_Task_
Copying rule for the data below: take the line containing "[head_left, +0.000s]" and every line after it to the end, exactly, and drop all pictures.

_Data block_
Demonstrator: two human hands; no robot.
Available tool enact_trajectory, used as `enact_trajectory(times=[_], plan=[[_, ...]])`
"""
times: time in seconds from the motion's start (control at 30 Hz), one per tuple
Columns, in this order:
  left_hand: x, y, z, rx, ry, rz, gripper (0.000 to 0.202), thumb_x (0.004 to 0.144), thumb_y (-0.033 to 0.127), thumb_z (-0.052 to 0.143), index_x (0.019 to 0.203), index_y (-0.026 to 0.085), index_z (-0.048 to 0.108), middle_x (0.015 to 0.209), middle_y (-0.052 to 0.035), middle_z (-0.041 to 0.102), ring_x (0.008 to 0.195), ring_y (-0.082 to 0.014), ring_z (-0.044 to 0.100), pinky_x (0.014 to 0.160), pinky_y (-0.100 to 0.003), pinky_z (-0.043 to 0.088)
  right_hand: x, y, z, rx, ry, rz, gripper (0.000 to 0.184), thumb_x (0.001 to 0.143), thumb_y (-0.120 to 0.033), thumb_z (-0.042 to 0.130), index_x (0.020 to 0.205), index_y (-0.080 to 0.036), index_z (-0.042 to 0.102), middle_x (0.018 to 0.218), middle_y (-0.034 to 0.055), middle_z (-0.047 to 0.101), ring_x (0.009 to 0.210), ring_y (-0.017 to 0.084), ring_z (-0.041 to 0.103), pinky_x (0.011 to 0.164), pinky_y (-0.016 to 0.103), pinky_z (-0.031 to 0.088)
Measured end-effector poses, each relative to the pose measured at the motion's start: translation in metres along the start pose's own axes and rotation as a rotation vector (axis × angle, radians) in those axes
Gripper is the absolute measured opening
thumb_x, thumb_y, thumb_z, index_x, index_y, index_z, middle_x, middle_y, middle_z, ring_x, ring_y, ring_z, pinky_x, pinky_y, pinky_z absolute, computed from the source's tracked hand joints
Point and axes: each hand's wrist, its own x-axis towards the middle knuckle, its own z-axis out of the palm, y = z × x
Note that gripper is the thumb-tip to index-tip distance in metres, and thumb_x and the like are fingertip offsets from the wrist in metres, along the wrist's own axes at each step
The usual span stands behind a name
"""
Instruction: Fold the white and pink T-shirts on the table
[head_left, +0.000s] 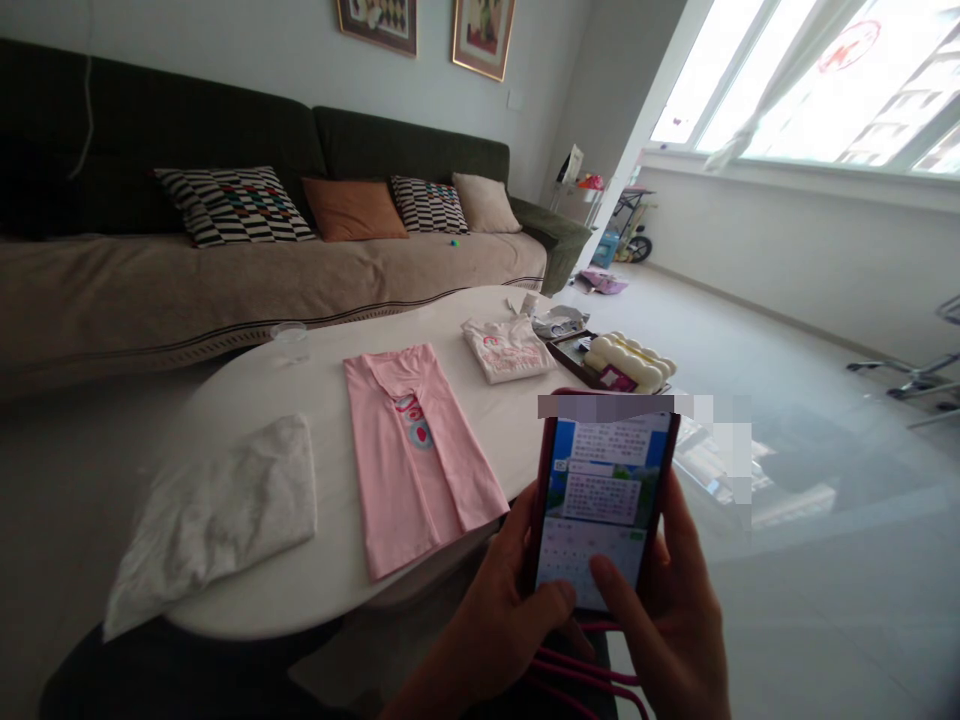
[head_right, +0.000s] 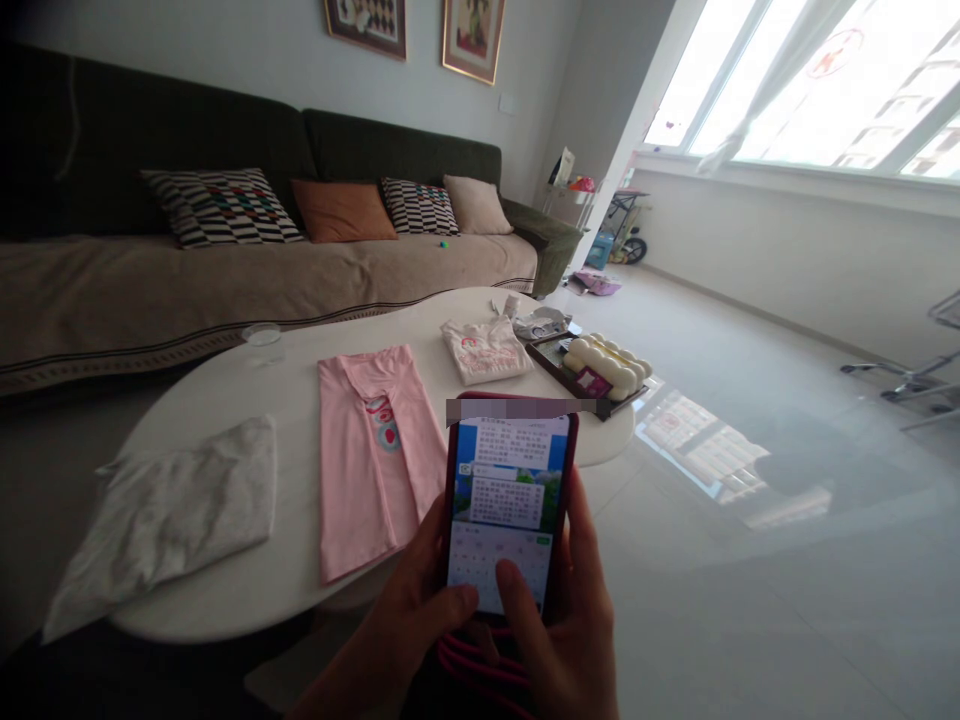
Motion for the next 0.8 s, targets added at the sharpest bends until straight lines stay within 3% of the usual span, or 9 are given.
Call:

_Solution_
[head_left, +0.000s] 
[head_right, +0.000s] 
Motion for the next 0.8 s, targets added at the sharpest bends until straight lines stay within 3% of the usual span, or 9 are given.
Call:

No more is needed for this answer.